Friday, September 17, 2010

Data, data everywhere....

There has been a wealth of data out this week so here's a quick recap...

* The Philly Fed survey was below expectations and showed contraction again in August. This is a broader indicator of manufacturing activity than the Empire survey and it provides further evidence that the economy is at least slowing if not contracting again.

"The survey’s broadest measure of manufacturing conditions, the diffusion index of current activity, increased from a reading of -7.7 in August to -0.7 in September. The index, which has been negative for two consecutive months, suggests that growth has stalled over the last two months. Indexes for new orders and shipments continued to indicate weakness this month: The new orders index fell 1 point, remaining negative for the third consecutive month, and the shipments index decreased 3 points, remaining negative for the second consecutive month."

* Consumer sentiment seems to still be slipping. After a sharp rebound in '09-'10 consumer sentiment has now slipped for three consecutive months.

"The UMich index declined to 66.6 in September - the lowest level since August 2009 -- from 68.9 in August."

It is troubling that we now sit only about 6-8 pts off the lowest levels of consumer confidence that we saw during the deepest part of the financial crisis.

* There remains a great deal of buzz around the increasing bond spreads in Europe. There is also a great deal of talk that a couple of European countries (maybe Ireland and Portugal) may have to go back to the IMF soon for additional funding.

* Remember how China is going to save the global recovery? What happens if you build enough homes to house roughly 2/3rds of the US and no one shows up?

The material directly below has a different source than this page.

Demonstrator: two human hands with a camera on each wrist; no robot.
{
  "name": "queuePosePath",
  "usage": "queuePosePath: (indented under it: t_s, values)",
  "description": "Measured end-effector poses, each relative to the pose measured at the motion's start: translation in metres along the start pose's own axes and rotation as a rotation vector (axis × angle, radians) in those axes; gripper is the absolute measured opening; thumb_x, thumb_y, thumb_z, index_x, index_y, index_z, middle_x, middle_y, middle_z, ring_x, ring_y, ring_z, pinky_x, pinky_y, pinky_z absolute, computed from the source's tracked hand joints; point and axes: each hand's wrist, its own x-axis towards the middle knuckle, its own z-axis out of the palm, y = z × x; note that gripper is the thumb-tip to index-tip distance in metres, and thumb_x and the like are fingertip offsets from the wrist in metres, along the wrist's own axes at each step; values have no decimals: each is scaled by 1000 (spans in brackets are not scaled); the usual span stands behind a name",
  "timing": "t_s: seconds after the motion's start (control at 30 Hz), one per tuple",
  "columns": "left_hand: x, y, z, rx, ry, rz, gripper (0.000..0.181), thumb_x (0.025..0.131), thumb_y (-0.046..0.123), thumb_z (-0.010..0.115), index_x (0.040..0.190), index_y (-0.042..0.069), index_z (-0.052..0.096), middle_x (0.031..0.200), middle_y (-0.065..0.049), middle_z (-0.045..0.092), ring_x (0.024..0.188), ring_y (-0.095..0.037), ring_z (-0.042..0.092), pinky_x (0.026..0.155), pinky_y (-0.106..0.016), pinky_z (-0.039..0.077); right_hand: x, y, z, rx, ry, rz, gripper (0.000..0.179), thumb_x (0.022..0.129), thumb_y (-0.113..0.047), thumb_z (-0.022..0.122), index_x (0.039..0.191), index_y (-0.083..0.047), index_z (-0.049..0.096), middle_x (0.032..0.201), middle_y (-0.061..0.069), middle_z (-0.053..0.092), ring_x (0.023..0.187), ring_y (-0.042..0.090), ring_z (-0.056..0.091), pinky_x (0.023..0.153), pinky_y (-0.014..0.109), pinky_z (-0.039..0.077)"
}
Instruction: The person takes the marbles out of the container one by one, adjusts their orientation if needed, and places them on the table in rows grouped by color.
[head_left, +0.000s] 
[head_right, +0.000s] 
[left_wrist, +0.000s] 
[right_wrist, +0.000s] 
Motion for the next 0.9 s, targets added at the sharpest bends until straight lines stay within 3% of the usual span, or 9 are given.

"Recent media reports citing information from China's electricity authority claimed that 64.5 million urban electricity meters registered zero electricity consumption over the past six months, equating to enough empty flats to house 200 million people. The electricity authority has since denied the figure."

So this means one of two things: China has a ton of empty homes that have been built without any buyers or China puts the same quality into their data collection as they do their manufacturing.

* Local economic data also seems to be a bit disturbing. New car registrations fell 13% from the sugar-high induced activity of 2008 (cash for clunkers), but were also down 8%from Aug 2008 when the financial crisis was just beginning. Vehicle registrations are down a staggering 39% from 2006.

Also, the fact that local unemployment continues to trend above the same period last year seems to be confirming two dangerous trends converging in NNY. Our heavy reliance on Federal and State government employment and declining private payrolls are meeting budgetary headwinds in Albany and Washington. Even if the US economy begins a sharp rebound it is likely that budgets will be cut for the foreseeable future. This could lead to NNY having elevated unemployment rates (which are now below the national average) for the next 2-4 years.

One final thought - I'm really puzzled by our stated positions on the global currency markets. On one hand we seem to be encouraging Japan to intervene in the market (which will be futile given the size of the currency market), while we continue to allege that China is manipulating their currency. Either both Japan and China are manipulating their currency or no one is. We can't have it both ways.